(Task to complete) Each entry needs to be reproduced exactly, with none left out.

[Dataset records]

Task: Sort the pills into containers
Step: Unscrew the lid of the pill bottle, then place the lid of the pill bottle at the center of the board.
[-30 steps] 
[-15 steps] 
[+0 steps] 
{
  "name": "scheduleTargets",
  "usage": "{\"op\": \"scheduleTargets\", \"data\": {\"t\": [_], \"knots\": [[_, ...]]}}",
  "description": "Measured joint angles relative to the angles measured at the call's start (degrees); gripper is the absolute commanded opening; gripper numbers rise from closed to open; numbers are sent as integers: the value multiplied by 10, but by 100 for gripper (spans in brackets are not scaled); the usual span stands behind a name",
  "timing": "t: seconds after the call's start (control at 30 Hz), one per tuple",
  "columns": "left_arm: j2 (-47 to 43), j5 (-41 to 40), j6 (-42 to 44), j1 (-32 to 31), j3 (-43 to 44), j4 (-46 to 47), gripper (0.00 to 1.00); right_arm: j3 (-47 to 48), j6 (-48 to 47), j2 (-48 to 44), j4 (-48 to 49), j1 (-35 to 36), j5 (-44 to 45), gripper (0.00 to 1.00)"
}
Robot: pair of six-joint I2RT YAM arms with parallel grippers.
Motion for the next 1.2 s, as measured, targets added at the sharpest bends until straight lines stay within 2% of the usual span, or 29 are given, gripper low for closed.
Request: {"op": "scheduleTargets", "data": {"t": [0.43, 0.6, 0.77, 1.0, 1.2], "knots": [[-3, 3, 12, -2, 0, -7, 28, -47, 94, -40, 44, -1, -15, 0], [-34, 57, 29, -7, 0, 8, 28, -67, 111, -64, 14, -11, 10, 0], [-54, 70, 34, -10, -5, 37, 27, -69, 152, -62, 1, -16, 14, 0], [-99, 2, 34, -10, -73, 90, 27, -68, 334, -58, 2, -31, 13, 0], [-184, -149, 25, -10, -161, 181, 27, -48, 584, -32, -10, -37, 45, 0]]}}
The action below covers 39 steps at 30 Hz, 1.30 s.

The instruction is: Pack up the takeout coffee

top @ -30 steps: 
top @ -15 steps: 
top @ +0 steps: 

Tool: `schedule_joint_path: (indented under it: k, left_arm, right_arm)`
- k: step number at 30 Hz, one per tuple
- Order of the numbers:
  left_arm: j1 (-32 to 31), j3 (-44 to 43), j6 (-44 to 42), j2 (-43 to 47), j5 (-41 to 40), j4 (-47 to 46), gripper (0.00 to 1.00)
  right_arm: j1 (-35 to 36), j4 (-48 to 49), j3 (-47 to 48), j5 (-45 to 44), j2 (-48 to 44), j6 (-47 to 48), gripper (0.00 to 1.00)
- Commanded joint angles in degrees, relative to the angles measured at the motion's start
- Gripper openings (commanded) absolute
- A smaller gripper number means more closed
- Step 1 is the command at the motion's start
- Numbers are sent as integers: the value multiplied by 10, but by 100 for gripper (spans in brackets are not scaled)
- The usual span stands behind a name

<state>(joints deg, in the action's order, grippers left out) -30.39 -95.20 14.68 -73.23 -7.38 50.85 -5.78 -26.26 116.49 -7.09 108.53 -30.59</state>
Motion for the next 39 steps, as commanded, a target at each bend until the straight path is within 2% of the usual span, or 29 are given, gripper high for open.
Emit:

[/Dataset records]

(Written answer)
Task: Sort the pills into containers
Step: Unscrew the lid of the pill bottle, then place the lid of the pill bottle at the center of the board.
[-30 steps] 
[-15 steps] 
[+0 steps] 
{
  "name": "scheduleTargets",
  "usage": "{\"op\": \"scheduleTargets\", \"data\": {\"t\": [_], \"knots\": [[_, ...]]}}",
  "description": "Measured joint angles relative to the angles measured at the call's start (degrees); gripper is the absolute commanded opening; gripper numbers rise from closed to open; numbers are sent as integers: the value multiplied by 10, but by 100 for gripper (spans in brackets are not scaled); the usual span stands behind a name",
  "timing": "t: seconds after the call's start (control at 30 Hz), one per tuple",
  "columns": "left_arm: j2 (-47 to 43), j5 (-41 to 40), j6 (-42 to 44), j1 (-32 to 31), j3 (-43 to 44), j4 (-46 to 47), gripper (0.00 to 1.00); right_arm: j3 (-47 to 48), j6 (-48 to 47), j2 (-48 to 44), j4 (-48 to 49), j1 (-35 to 36), j5 (-44 to 45), gripper (0.00 to 1.00)"
}
Robot: pair of six-joint I2RT YAM arms with parallel grippers.
Motion for the next 1.2 s, as measured, targets added at the sharpest bends until straight lines stay within 2% of the usual span, or 29 are given, gripper low for closed.
Request: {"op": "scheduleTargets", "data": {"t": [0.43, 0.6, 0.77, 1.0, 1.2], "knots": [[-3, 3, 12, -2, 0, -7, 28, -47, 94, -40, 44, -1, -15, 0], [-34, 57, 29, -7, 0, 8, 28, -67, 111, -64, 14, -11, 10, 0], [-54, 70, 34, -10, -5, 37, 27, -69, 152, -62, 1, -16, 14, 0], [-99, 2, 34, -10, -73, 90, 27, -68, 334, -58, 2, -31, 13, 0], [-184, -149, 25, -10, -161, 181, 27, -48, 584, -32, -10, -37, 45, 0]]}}
The action below covers 39 steps at 30 Hz, 1.30 s.

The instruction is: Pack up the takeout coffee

top @ -30 steps: 
top @ -15 steps: 
top @ +0 steps: 

Tool: `schedule_joint_path: (indented under it: k, left_arm, right_arm)`
- k: step number at 30 Hz, one per tuple
- Order of the numbers:
  left_arm: j1 (-32 to 31), j3 (-44 to 43), j6 (-44 to 42), j2 (-43 to 47), j5 (-41 to 40), j4 (-47 to 46), gripper (0.00 to 1.00)
  right_arm: j1 (-35 to 36), j4 (-48 to 49), j3 (-47 to 48), j5 (-45 to 44), j2 (-48 to 44), j6 (-47 to 48), gripper (0.00 to 1.00)
- Commanded joint angles in degrees, relative to the angles measured at the motion's start
- Gripper openings (commanded) absolute
- A smaller gripper number means more closed
- Step 1 is the command at the motion's start
- Numbers are sent as integers: the value multiplied by 10, but by 100 for gripper (spans in brackets are not scaled)
- The usual span stands behind a name

<state>(joints deg, in the action's order, grippers left out) -30.39 -95.20 14.68 -73.23 -7.38 50.85 -5.78 -26.26 116.49 -7.09 108.53 -30.59</state>
Motion for the next 39 steps, as commanded, a target at each bend until the straight path is within 2% of the usual span, or 29 are given, gripper high for open.
Emit:

This exercise has been worked through to completion.